_Exercise_. Look below for the line that has "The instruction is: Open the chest". Set down the lines from there through the line that has "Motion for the", exactly as written.

_Material provided_.
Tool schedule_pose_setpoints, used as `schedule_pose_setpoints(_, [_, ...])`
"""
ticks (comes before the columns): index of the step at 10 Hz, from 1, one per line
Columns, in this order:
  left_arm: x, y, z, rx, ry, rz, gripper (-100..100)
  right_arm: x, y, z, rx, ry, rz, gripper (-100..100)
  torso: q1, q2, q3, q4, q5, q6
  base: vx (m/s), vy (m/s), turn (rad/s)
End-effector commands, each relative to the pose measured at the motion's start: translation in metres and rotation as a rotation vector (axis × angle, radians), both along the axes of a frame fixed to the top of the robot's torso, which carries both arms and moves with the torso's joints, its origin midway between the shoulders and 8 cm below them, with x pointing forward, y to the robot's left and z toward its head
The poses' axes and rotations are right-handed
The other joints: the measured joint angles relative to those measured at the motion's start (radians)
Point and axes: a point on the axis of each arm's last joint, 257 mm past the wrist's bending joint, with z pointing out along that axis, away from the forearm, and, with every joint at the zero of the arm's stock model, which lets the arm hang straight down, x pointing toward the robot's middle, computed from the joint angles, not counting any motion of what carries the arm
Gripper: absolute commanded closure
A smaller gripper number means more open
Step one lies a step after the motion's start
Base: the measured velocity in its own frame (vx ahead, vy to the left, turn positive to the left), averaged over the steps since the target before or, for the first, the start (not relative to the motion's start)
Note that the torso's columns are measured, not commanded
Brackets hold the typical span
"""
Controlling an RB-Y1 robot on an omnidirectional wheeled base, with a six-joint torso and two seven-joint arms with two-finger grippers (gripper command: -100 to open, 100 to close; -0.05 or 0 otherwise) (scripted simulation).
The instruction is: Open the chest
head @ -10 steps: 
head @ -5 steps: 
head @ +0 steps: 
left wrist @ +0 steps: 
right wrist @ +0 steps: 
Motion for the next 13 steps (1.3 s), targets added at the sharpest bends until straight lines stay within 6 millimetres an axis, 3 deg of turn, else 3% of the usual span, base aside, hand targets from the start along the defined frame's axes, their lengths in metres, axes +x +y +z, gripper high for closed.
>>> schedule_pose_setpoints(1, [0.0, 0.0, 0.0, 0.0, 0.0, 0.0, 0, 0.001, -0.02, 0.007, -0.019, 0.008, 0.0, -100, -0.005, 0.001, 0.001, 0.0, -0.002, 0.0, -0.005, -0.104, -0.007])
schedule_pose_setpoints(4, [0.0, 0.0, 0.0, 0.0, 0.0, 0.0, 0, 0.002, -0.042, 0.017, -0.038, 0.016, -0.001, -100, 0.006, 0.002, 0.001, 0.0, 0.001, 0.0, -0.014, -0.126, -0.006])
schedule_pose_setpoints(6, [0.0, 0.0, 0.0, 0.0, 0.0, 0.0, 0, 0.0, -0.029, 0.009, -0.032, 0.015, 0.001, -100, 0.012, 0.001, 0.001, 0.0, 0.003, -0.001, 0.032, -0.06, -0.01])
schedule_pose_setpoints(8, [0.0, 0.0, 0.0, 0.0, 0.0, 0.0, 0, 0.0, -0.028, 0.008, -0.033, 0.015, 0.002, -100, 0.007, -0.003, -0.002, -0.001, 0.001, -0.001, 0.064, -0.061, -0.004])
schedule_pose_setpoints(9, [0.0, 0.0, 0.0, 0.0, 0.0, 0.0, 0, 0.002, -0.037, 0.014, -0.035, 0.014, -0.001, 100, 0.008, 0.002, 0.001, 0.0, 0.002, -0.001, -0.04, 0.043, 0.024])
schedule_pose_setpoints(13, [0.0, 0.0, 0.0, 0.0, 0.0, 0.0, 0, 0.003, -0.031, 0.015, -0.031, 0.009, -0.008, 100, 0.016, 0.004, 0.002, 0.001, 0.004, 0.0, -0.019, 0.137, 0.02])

_Response for this exercise_.
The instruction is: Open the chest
head @ -10 steps: 
head @ -5 steps: 
head @ +0 steps: 
left wrist @ +0 steps: 
right wrist @ +0 steps: 
Motion for the next 13 steps (1.3 s), targets added at the sharpest bends until straight lines stay within 6 millimetres an axis, 3 deg of turn, else 3% of the usual span, base aside, hand targets from the start along the defined frame's axes, their lengths in metres, axes +x +y +z, gripper high for closed.

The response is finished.